Les réserves américaines qui s’expriment de plus en plus sur la capacité de la Tunisie de renforcer son système sécuritaire et ses institutions économiques ont incontestablement eu un impact sur la position du Congrès américain et son soutien à la Tunisie. Alors que, initialement, la Commission des Finances de la Chambre des représentants avait approuvé sans réserve la proposition d’aide de 134 millions de dollars (environ 262 millions de dinars, MD) requise par l’administration Obama, le Sénat, lui, souhaite que cette assistance soit réduite de 50 millions de dollars (près de 98 MD), soit une baisse de près de 40%.

Il faut donc comprendre que le soutien américain à la Tunisie n’est pas aussi inconditionnel ou totalement acquis que l’on pouvait parfois le croire. Plus pragmatiques et moins idéalistes que certains membres de l’administration Obama –y compris le locataire de la Maison Blanche lui-même –, les membres du Congrès seront à l’avenir de plus en plus sourcilleux et exigeront que l’assistance de leur pays à la Tunisie soit justifiée… par des progrès concrets.

Note:

(1) Un caucus est une coalition de congressmen américains qu’unissent des objectifs législations communs.

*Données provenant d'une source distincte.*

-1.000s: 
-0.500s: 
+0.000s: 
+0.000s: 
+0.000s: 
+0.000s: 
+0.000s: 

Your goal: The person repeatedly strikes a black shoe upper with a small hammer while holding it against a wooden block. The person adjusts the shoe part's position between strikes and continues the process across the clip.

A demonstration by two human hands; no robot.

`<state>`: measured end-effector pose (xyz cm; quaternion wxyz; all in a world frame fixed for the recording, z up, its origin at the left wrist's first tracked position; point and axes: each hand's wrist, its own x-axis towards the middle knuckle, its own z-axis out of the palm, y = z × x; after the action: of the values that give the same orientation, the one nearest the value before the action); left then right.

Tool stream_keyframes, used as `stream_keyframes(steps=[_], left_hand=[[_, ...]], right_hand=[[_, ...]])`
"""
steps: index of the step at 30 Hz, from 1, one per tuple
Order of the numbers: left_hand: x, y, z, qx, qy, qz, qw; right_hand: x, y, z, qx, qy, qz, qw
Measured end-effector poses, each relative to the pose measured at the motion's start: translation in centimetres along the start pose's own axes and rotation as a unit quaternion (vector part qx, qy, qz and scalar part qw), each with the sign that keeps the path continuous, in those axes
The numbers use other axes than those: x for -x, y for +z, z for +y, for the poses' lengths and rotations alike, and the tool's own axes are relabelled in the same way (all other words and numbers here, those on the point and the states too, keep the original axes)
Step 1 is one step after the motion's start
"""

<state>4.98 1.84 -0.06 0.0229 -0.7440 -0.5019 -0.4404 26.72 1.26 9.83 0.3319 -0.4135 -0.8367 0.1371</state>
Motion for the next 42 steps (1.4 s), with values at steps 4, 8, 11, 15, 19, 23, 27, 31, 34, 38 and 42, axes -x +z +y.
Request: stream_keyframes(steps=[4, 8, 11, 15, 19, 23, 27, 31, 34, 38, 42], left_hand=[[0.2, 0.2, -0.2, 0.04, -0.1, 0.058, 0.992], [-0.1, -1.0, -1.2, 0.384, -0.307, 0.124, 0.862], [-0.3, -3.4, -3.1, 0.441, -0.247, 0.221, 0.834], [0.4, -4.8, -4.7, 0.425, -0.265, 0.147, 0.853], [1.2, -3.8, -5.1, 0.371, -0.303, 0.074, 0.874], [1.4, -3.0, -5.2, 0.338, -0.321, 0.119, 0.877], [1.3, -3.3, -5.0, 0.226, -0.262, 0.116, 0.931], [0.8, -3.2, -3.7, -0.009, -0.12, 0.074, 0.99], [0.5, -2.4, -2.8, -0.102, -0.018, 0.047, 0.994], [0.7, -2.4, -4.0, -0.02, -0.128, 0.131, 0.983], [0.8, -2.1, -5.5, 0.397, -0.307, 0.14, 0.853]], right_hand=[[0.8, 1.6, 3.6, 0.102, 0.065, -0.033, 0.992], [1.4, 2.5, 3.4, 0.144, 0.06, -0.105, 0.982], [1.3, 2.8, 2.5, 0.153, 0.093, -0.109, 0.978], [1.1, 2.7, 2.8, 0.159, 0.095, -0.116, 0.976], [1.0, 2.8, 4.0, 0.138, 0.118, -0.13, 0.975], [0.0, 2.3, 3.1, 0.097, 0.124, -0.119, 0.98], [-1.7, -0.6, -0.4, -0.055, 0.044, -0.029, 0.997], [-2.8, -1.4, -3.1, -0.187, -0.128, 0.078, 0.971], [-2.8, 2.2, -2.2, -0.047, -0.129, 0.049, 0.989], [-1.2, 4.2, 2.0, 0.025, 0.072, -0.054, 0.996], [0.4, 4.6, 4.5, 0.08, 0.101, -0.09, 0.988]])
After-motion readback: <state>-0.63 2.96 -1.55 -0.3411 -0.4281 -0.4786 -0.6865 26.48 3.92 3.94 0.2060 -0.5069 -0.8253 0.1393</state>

(2) International Crisis Group (ICG) est une Ong multinationale dont la mission est de « prévenir et résoudre les conflits meurtriers grâce à une analyse de la situation sur le terrain et des recommandations indépendantes. »
Dans son rapport, rendu public le 23 juillet dernier, l’ICG reproche « à l’appareil de sécurité intérieure tunisien d’être globalement dysfonctionnel. Il se fragmente, affirme son autonomie vis-à-vis du pouvoir exécutif et législatif, et semble incapable de combattre la montée des violences djihadistes…».